**Exercise requirements**
Could you return the full listing, every line exactly as given?
---------- Source material
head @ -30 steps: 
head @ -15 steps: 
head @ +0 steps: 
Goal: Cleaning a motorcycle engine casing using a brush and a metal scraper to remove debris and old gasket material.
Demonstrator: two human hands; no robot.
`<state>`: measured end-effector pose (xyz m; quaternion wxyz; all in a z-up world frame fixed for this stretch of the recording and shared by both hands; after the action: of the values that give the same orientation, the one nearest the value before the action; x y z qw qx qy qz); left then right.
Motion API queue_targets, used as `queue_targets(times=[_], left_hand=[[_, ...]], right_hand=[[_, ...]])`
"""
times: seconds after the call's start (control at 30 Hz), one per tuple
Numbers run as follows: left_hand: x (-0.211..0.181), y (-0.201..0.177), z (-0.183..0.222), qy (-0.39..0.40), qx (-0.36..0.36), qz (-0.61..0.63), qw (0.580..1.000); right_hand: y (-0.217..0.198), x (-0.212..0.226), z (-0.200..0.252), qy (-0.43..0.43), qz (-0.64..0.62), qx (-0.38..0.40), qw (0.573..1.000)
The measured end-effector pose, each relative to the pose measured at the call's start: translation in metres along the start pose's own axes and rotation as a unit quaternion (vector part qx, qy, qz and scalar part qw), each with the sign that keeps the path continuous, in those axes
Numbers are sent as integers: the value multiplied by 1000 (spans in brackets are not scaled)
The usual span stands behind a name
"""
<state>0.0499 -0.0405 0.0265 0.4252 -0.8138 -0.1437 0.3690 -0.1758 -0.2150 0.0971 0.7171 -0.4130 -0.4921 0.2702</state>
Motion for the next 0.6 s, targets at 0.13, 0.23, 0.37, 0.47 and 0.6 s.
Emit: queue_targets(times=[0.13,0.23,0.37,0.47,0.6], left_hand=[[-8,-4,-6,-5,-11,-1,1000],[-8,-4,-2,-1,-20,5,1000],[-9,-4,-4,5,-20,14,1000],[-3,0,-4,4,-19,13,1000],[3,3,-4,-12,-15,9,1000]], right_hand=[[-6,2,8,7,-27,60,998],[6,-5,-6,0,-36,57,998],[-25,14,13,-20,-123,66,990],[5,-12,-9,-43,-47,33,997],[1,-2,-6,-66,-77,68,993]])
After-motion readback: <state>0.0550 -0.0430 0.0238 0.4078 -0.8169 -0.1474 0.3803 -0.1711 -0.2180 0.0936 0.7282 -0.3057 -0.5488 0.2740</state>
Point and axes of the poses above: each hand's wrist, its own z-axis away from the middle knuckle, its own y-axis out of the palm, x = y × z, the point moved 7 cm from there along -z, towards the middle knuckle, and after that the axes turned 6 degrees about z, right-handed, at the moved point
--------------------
**Answer section**
head @ -30 steps: 
head @ -15 steps: 
head @ +0 steps: 
Goal: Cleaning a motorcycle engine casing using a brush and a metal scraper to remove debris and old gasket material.
Demonstrator: two human hands; no robot.
`<state>`: measured end-effector pose (xyz m; quaternion wxyz; all in a z-up world frame fixed for this stretch of the recording and shared by both hands; after the action: of the values that give the same orientation, the one nearest the value before the action; x y z qw qx qy qz); left then right.
Motion API queue_targets, used as `queue_targets(times=[_], left_hand=[[_, ...]], right_hand=[[_, ...]])`
"""
times: seconds after the call's start (control at 30 Hz), one per tuple
Numbers run as follows: left_hand: x (-0.211..0.181), y (-0.201..0.177), z (-0.183..0.222), qy (-0.39..0.40), qx (-0.36..0.36), qz (-0.61..0.63), qw (0.580..1.000); right_hand: y (-0.217..0.198), x (-0.212..0.226), z (-0.200..0.252), qy (-0.43..0.43), qz (-0.64..0.62), qx (-0.38..0.40), qw (0.573..1.000)
The measured end-effector pose, each relative to the pose measured at the call's start: translation in metres along the start pose's own axes and rotation as a unit quaternion (vector part qx, qy, qz and scalar part qw), each with the sign that keeps the path continuous, in those axes
Numbers are sent as integers: the value multiplied by 1000 (spans in brackets are not scaled)
The usual span stands behind a name
"""
<state>0.0499 -0.0405 0.0265 0.4252 -0.8138 -0.1437 0.3690 -0.1758 -0.2150 0.0971 0.7171 -0.4130 -0.4921 0.2702</state>
Motion for the next 0.6 s, targets at 0.13, 0.23, 0.37, 0.47 and 0.6 s.
Emit: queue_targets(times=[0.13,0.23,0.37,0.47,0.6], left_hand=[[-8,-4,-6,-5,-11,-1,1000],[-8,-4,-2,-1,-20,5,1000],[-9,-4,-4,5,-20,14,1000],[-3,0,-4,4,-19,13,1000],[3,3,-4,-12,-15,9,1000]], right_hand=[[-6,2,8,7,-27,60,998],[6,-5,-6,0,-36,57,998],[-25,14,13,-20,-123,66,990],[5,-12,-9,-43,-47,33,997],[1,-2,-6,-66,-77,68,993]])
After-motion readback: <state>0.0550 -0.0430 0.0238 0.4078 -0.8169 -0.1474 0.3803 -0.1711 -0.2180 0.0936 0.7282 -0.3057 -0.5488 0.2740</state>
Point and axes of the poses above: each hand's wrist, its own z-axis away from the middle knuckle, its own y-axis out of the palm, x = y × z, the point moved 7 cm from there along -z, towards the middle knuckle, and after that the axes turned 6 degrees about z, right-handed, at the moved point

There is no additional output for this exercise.